PROBLEM TO SOLVE:
Copy the data that follows exactly as it is, excluding all pictures.

SUPPLIED INFORMATION:
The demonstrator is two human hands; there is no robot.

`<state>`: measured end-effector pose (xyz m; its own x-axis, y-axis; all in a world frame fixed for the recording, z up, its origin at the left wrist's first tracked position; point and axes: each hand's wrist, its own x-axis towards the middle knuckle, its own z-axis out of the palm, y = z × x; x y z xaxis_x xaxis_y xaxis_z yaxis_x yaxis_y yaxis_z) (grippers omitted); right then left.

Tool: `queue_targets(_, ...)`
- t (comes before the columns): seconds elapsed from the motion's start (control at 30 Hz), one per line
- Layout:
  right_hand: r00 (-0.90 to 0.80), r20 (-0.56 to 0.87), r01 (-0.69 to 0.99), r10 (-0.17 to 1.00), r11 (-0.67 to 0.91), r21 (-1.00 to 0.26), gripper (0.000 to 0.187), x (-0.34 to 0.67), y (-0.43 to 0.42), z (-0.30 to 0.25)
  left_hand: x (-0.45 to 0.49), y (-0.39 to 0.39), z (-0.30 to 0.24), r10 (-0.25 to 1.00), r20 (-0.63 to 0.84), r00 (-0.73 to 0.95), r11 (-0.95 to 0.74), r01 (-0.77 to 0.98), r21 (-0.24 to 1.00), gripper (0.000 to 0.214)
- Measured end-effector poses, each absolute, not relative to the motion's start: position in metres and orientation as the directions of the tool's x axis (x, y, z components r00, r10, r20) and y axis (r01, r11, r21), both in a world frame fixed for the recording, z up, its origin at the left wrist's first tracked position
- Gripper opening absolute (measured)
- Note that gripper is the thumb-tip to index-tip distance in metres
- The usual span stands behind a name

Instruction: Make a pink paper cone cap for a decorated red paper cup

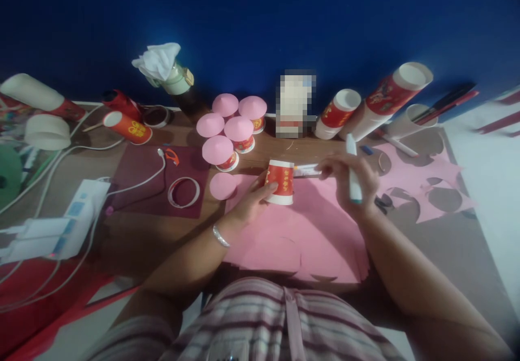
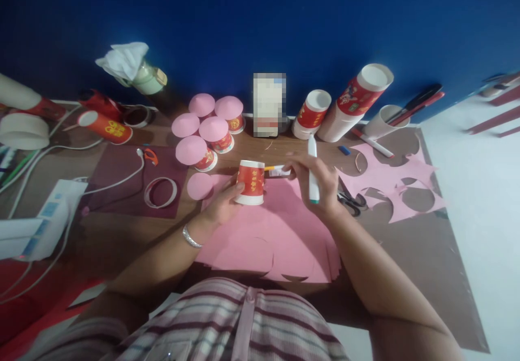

FINISHED EXERCISE:
The demonstrator is two human hands; there is no robot.

`<state>`: measured end-effector pose (xyz m; its own x-axis, y-axis; all in a world frame fixed for the recording, z up, its origin at the left wrist's first tracked position; point and axes: each hand's wrist, its own x-axis towards the middle knuckle, its own z-axis out of the palm, y = z × x; x y z xaxis_x xaxis_y xaxis_z yaxis_x yaxis_y yaxis_z) (grippers omitted); right then left.

Tool: `queue_targets(_, ...)`
- t (comes before the columns): seconds elapsed from the motion's start (control at 30 Hz), one per line
- Layout:
  right_hand: r00 (-0.90 to 0.80), r20 (-0.56 to 0.87), r01 (-0.69 to 0.99), r10 (-0.17 to 1.00), r11 (-0.67 to 0.91), r21 (-1.00 to 0.26), gripper (0.000 to 0.187), x (-0.34 to 0.67), y (-0.43 to 0.42), z (-0.30 to 0.25)
  left_hand: x (-0.45 to 0.49), y (-0.39 to 0.39), z (-0.30 to 0.24), r10 (-0.25 to 1.00), r20 (-0.63 to 0.84), r00 (-0.73 to 0.95), r11 (-0.95 to 0.74), r01 (-0.77 to 0.98), r21 (-0.24 to 1.00), gripper (0.000 to 0.214)
- Measured end-effector poses, each absolute, not relative to the motion's start: position in metres and orientation as the directions of the tool's x axis (x, y, z components r00, r10, r20) and y axis (r01, r11, r21), both in a world frame fixed for the recording, z up, its origin at the left wrist's first tracked position
- Gripper opening absolute (measured)
- Note that gripper is the thumb-tip to index-tip distance in metres
- The usual span stands behind a name

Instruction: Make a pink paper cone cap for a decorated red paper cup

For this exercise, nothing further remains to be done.